TASK STATEMENT: In the data below, find the line containing "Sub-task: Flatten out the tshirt" and the line containing "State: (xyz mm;", then reproduce them and every line between, exactly. Omit pictures.
======== DATA SEGMENT
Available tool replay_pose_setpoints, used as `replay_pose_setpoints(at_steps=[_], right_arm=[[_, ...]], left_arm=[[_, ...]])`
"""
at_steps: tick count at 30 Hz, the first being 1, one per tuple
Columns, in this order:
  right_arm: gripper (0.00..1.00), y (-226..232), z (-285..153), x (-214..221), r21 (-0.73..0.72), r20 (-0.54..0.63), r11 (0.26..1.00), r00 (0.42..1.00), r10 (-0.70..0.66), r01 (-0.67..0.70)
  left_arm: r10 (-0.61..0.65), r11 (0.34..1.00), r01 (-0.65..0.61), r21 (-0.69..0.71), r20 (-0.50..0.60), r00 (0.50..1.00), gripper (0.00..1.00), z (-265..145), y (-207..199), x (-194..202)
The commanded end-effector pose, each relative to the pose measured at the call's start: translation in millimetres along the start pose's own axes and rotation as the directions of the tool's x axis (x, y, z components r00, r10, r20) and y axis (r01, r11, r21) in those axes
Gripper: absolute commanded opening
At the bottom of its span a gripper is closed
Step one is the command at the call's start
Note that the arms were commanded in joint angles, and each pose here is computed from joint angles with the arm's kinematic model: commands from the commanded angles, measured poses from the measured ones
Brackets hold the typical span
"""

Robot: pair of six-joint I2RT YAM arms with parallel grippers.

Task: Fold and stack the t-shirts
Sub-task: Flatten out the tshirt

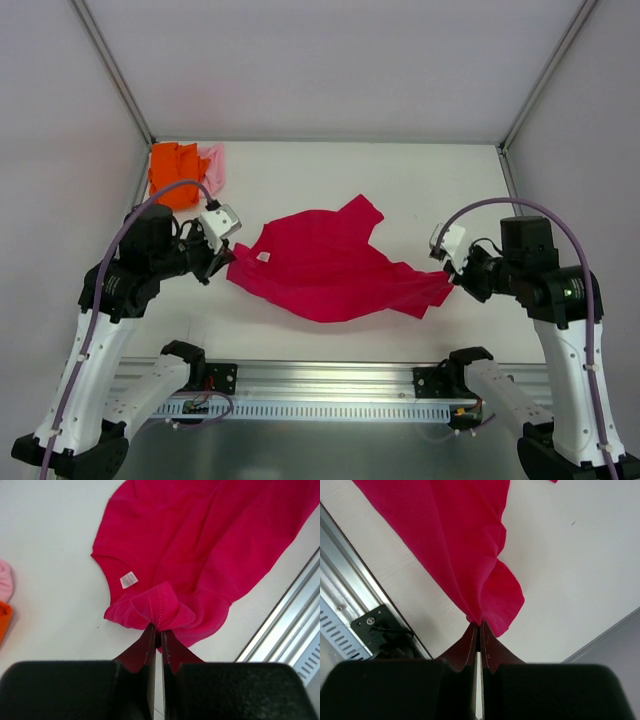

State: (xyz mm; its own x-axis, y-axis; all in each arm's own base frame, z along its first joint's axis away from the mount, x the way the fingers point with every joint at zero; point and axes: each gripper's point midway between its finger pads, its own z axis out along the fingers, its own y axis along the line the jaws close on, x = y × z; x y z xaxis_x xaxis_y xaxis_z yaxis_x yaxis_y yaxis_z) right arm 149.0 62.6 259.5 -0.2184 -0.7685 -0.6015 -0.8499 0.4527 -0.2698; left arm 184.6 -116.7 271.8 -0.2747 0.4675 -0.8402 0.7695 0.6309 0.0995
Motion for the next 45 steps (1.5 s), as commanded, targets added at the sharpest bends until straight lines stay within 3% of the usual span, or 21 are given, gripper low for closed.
replay_pose_setpoints(at_steps=[1, 5, 10, 20, 21, 23, 25, 26, 27, 28, 29, 30, 32, 34, 36, 38, 40, 43, 45], right_arm=[[0.01, 17, 9, 16, -0.149, -0.096, 0.989, 0.995, 0.010, -0.024], [0.01, 18, 34, 31, -0.270, -0.208, 0.960, 0.978, 0.021, -0.079], [0.01, 17, 50, 31, -0.320, -0.206, 0.944, 0.979, 0.014, -0.081], [0.03, 24, 72, 49, -0.409, -0.280, 0.905, 0.960, -0.008, -0.112], [0.05, 24, 72, 49, -0.406, -0.278, 0.907, 0.960, -0.009, -0.109], [0.35, 20, 73, 48, -0.387, -0.263, 0.918, 0.965, -0.016, -0.090], [0.41, 18, 73, 47, -0.373, -0.258, 0.924, 0.966, -0.018, -0.083], [0.51, 18, 72, 47, -0.368, -0.253, 0.927, 0.967, -0.021, -0.076], [0.64, 15, 72, 45, -0.355, -0.247, 0.932, 0.969, -0.021, -0.070], [0.67, 14, 71, 45, -0.350, -0.248, 0.935, 0.969, -0.025, -0.065], [0.72, 12, 70, 44, -0.335, -0.241, 0.940, 0.970, -0.028, -0.056], [0.81, 9, 69, 44, -0.317, -0.239, 0.947, 0.970, -0.031, -0.048], [0.85, 0, 66, 39, -0.254, -0.218, 0.967, 0.976, -0.028, -0.029], [0.89, -16, 66, 30, -0.166, -0.180, 0.986, 0.983, -0.033, 0.003], [0.91, -43, 65, 15, -0.015, -0.118, 1.000, 0.993, -0.018, 0.016], [0.94, -80, 70, -2, 0.174, -0.036, 0.985, 0.999, 0.022, -0.015], [0.94, -112, 72, -4, 0.313, -0.030, 0.949, 0.998, 0.056, -0.044], [0.88, -132, 96, -1, 0.312, -0.081, 0.947, 0.990, 0.111, -0.081], [0.88, -131, 121, 7, 0.246, -0.137, 0.963, 0.980, 0.142, -0.105]], left_arm=[[0.035, 0.992, -0.026, 0.127, -0.073, 0.997, 0.00, 18, -12, 20], [0.046, 0.983, -0.014, 0.184, -0.172, 0.984, 0.00, 42, -8, 47], [0.026, 0.975, 0.047, 0.219, -0.319, 0.948, 0.00, 73, 1, 83], [0.023, 0.962, 0.096, 0.257, -0.425, 0.905, 0.00, 107, 14, 105], [0.021, 0.963, 0.097, 0.253, -0.426, 0.904, 0.00, 109, 15, 106], [0.030, 0.964, 0.085, 0.253, -0.418, 0.908, 0.00, 111, 16, 106], [0.033, 0.965, 0.078, 0.250, -0.410, 0.912, 0.07, 111, 18, 103], [0.037, 0.966, 0.070, 0.248, -0.401, 0.915, 0.17, 111, 18, 102], [0.037, 0.968, 0.065, 0.241, -0.395, 0.918, 0.19, 111, 19, 101], [0.046, 0.971, 0.047, 0.234, -0.377, 0.925, 0.24, 109, 21, 97], [0.050, 0.972, 0.039, 0.232, -0.369, 0.928, 0.39, 108, 21, 94], [0.058, 0.976, 0.020, 0.218, -0.347, 0.936, 0.47, 104, 22, 87], [0.074, 0.977, -0.004, 0.213, -0.322, 0.944, 0.55, 98, 23, 80], [0.090, 0.981, -0.038, 0.191, -0.269, 0.959, 0.84, 91, 25, 62], [0.102, 0.982, -0.064, 0.180, -0.214, 0.971, 0.99, 83, 25, 46], [0.113, 0.984, -0.090, 0.154, -0.153, 0.982, 0.99, 83, 30, 29], [0.087, 0.991, -0.074, 0.115, -0.112, 0.990, 0.99, 89, 37, 19], [0.063, 0.993, -0.053, 0.104, -0.096, 0.993, 0.97, 116, 51, 13], [0.020, 0.990, 0.004, 0.143, -0.169, 0.985, 0.90, 141, 58, 24]])
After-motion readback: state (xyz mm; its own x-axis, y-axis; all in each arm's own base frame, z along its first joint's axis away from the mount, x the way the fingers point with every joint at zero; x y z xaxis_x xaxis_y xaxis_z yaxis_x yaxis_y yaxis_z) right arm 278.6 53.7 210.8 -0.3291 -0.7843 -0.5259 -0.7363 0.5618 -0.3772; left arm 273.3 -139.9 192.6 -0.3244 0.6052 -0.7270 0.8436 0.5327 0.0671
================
EXERCISE RESPONSE:
Sub-task: Flatten out the tshirt


State: (xyz mm; its own x-axis, y-axis; all in each arm's own base frame, z along its first joint's axis away from the mount, x the way the fingers point with every joint at zero; point and axes: each gripper's point midway between its finger pads, its own z axis out along the fingers, its own y axis along the line the jaws close on, x = y × z; x y z xaxis_x xaxis_y xaxis_z yaxis_x yaxis_y yaxis_z) right arm 149.0 62.6 259.5 -0.2184 -0.7685 -0.6015 -0.8499 0.4527 -0.2698; left arm 184.6 -116.7 271.8 -0.2747 0.4675 -0.8402 0.7695 0.6309 0.0995

This completes the requested output.